Anyways, there were a couple of MLP videos in the charity shops, but I left them there, because I don't think I could have sold them on.  I actually already have a couple of copies of each up for sale and nobody seems to be interested.  Oh, and a fakie and McDonalds Sweetberry at the Salvation Army.  Are you still looking for McDonalds ponies, Grace?  I didn't know if I should have picked her up for you, as she was only 20p, which even I could spare for a friend.   Just let me know, as I'm pretty sure she'll still be there next time I go to West Ealing.
Then we went to two more branches of Homebase and Screwfix to look for the last few electric sockets.  I just figured out that even the ones that Sickton did buy were the wrong ones, so now we have the "Georgian" design instead of "Regency" in the hobby room.  Basically, black switches instead of gold, which Mum and I personally hate, but of course David is still sticking up for Picton, saying it's "an easy mistake to make".  Yeah, but then to charge us much more than they actually cost as well?!  For God's sake, it's part of his job.  He can't just make mistakes left, right and centre, and expect us to pay!!!
Somebody uploaded a Flutter Pony commercial to Youtube.  It's so cute!  I love how there are two prototypes of Rosedust in different poses on there, and how Forget-Me-Not is also in the wrong pose!  They look so much better in opposite poses in my opinion.

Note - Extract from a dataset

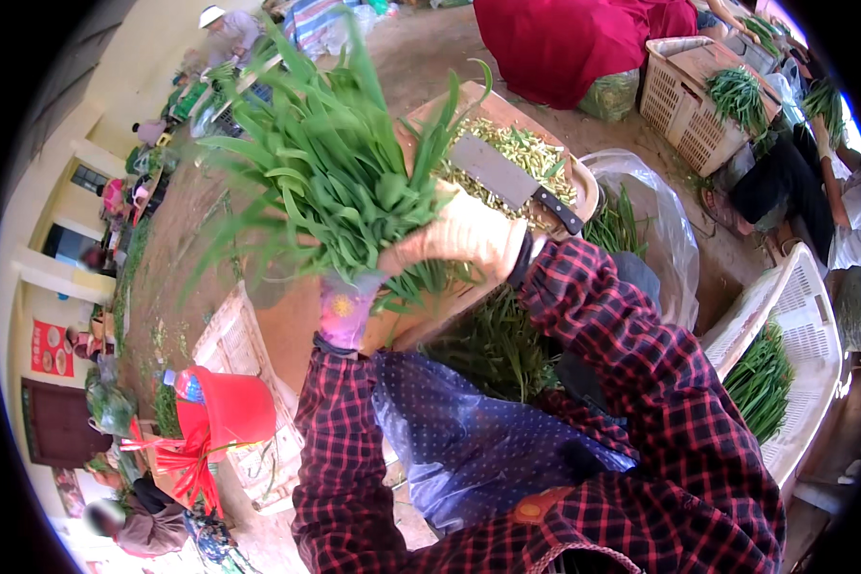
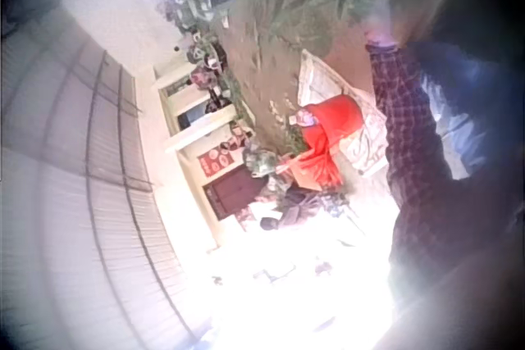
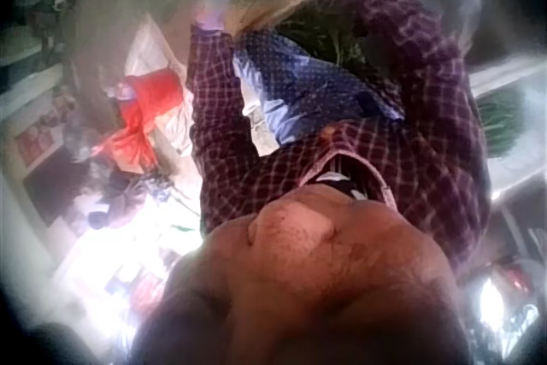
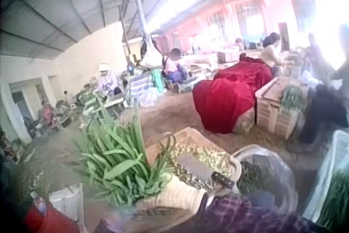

I have been making audio recordings of all the MLP songs and commercials before now, so I'm pretty upset that I can't keep it up.  I swear someone is trying to stop me from even practising my voice acting ~ my disk drive has totally packed up, the only tape recorder that made clear recordings will no longer open to insert or eject tapes (I had to actually force the last tape out of there, so I'm not going to try it again), and now Audacity/my microphone (not sure which) is making horrible popping noises.  *Sighs*  So that's why all my recordings are now having to be made on my camera (which still has a smashed screen where I shut it in the car door last year, of course).  I swear the DVD/CD player part of our combi TV is packing up too, as it takes longer and longer to read disks these days.  And it takes HOURS to load even one song online.  (For instance, I spent so long loading "I Can Hear The Bells" from Hairspray just before I started writing this blog, that I've had to listen to it probably twelve times or so to make it worthwhile!  You can get sick of a song after listening to it that long, believe me!)  Oh, and finally, David trod on my headphones, which had been left on the floor where I have to sit all the time.  He didn't break them, but he picked them up having been eating a piece of bread, and got greasy Olivio all over the foam ear pieces, which I can't clean off!  So now I'm having to use the ones I'd rejected as useless before (lucky I keep all my old rubbish, eh?), and actually tape them/permanently hold and push them into the computer headphones socket. Why does all my recording/music playing equipment have to go wrong right when I can't afford any replacements?!  I can't live without music and practising my voice acting.  Music and VA'ing is my life!
Oh well, quite enough of my moaning.  I guess that just about concludes the story of another four days of my life.  I'm so sorry to everyone that I haven't had written to; Mum had the computer most of the day, and I don't think my parents will be too happy if I start writing more messages at 1am.  I will write to you all tomorrow, I promise!  Thanks for being so patient with me.